Here are five exercises recommended byJustinSeedman, a South Florida ACE Certified Personal Trainer, Health Coach, and founder of JustinFit, a concierge in-home personal training company, to revive and reverse dead butt syndrome:

  1. The Squat is a foundational exercise incorporated in many fitness programs targeting the lower body including the glutes.
    How to perform the perfect squat:

    • Stand with your feet shoulder-width apart.
    • Sit back and down like you’re sitting into an imaginary chair. Allow your lower back to arch slightly as you descend.
    • Lower your level until your thighs are as parallel to the floor if possible.
    • Keep your knees over your ankles.
    • Press your weight back into your heels.
    • Push through your heels to bring yourself back to the starting position.

    Perform 2-3 sets of 10 reps

    Tip: Use your couch. Don’t sit on the sofa but use it as a target as to how low to go. Hold a kettlebell or dumbbell to increase the difficulty of this exercise.

  2. Lunges are another first exercise for targeting the glutes. The lunge compliments the squat in a fitness program they are especially popular because they are easy on the back. Contrary to the squat the lunge allows a person to keep their back straight and chest lifted, placing less strain on the back.
    • Stand tall with feet hip-width apart.
    • Take a long step forward with the left leg landing with the heel first one the floor.
    • Lower body until left thigh is parallel to the floor and left shin is vertical.
    • Don’t allow your left knee to go past the left toe.
    • Press into the left heel to drive back up to starting position.
    • Repeat on the other side.
    • Perform two sets of 10-15 reps, alternative legs for an extra challenge.

    Tip: For anyone facing difficulty balancing hold on to a stationary object when performing the lunge. Hold a kettlebell or dumbbells to increase the difficulty of this exercise.

  3. Take your lunge to the next level with Step-Ups. This exercise combines the movement of the lunge with stepping upward on to a bench. This is another move that effectively targets the lower body especially the glutes, quadriceps, and hamstrings.
    • Begin with right foot on a bench.
    • Press through your right heel as you step up onto the bench.
    • Step up onto the bench with your left foot.
    • Return to the starting position by stepping down with the right foot, then the left, so both feet are on the floor.

    Perform 2-3 sets of 10-15 reps, alternative legs for an extra challenge. Hold a kettlebell or dumbbells to increase the difficulty of this exercise.

    Tip: This exercise can be performed using a sturdy chair if you don’t have a bench.

  4. The Hip Press is one the most beneficial exercise improving mobility and strength in hips and glutes.
    • Begin by laying on your back with your knees bend and heels and feet flat on the ground.
    • Keep your hands palms down, with your arms flat.
    • Press through your palms and heels, engaging your glutes, and lift your hips upwards.
    • Hold for 1-3 deep breathes.
    • Slowly lower back toward the ground.
    • Perform 2-3 sets of 10-15 reps

    Tip: At the peak of the movement there should be a straight line from your knees to your shoulders.

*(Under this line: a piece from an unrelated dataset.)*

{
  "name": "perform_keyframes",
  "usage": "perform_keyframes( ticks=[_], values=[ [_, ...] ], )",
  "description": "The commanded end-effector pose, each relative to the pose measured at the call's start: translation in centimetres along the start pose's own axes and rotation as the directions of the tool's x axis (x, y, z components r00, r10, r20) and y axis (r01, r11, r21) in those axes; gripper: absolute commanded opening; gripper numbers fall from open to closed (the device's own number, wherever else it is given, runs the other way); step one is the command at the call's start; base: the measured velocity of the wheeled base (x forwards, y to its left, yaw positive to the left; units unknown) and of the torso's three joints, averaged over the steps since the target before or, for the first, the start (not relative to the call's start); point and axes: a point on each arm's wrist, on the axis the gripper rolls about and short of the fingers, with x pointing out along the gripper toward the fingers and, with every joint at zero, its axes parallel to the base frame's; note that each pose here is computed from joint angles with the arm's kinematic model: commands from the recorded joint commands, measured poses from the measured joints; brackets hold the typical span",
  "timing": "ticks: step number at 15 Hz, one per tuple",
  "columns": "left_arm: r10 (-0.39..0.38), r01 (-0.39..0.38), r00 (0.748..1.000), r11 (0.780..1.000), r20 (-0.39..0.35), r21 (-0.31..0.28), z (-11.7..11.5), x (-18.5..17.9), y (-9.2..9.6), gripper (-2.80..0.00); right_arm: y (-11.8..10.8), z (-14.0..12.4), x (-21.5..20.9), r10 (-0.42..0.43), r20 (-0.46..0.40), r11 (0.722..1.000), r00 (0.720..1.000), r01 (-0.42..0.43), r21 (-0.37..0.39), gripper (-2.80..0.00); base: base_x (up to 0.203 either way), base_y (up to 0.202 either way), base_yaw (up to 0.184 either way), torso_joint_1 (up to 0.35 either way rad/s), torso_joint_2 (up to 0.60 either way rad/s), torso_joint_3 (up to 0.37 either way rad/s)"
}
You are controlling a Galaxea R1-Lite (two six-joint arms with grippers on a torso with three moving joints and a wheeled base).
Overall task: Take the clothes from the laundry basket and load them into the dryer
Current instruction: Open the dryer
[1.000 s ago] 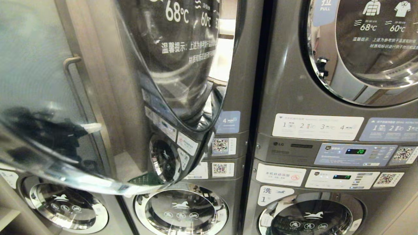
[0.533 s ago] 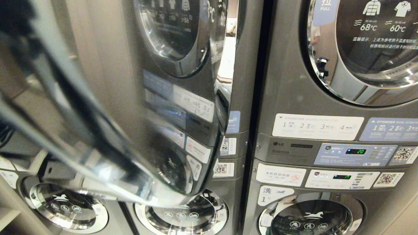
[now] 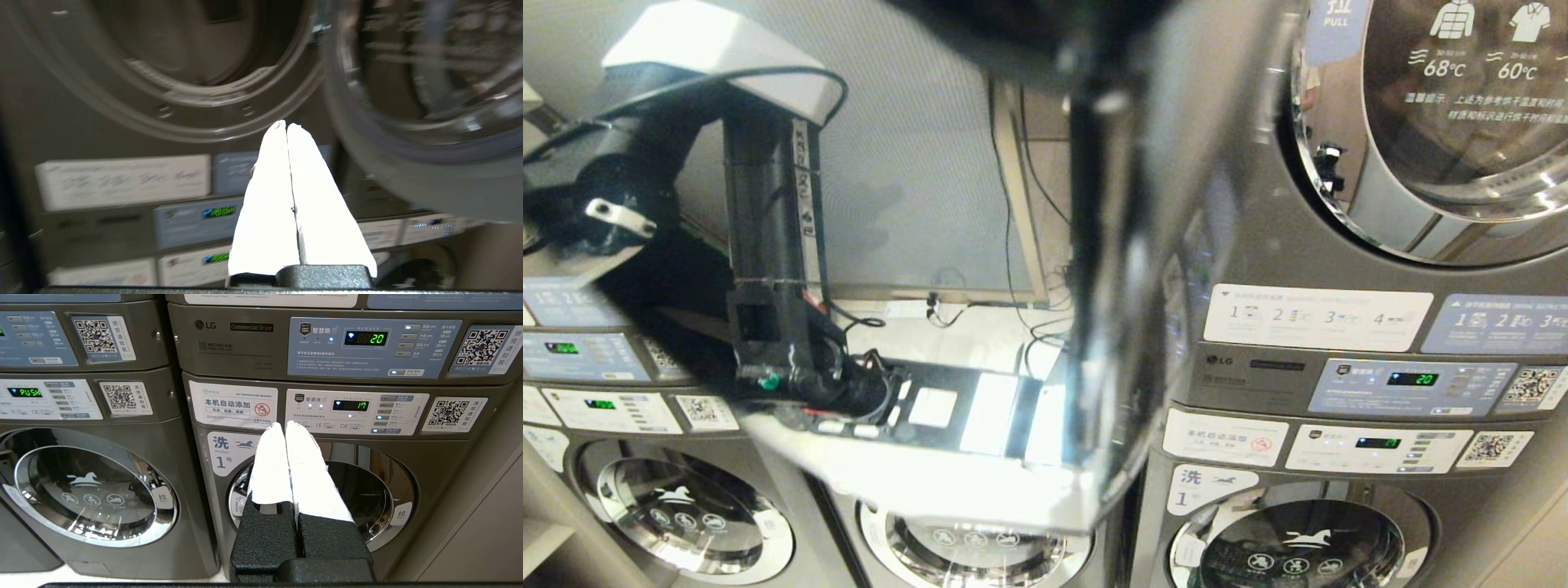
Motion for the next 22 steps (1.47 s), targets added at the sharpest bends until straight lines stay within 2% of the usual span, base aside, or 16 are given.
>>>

  5.  Lateral Band Walks are widely considered by personal trainers to one of the best booty exercises. To perform this exercise, you’ll need a set of Minibands. They can easily be purchased from the sporting goods section of Target or on Amazon.
    • Place a resistance band slightly below your knees.
    • Begin standing with feet hip width.
    • Squat approximately halfway down.
    • Step sideways with your right foot onto your heel rather than your toes.
    • Keep tension in the band as you bring your left leg slowly toward your right, returning to the starting position.
    • Perform 1-2 Sets of 20-30 reps

    Tip: Place bands over clothing to avoid irritation for the band

The best way to avoid developing this syndrome?

If you are a runner, add weight training to your routine. And if a sedentary lifestyle is the culprit, take breaks, walk around and stretch. Vary your work routine by alternating between sitting and standing to perform your office related tasks.

The effort may seem like a pain in the butt but the results may be maximus.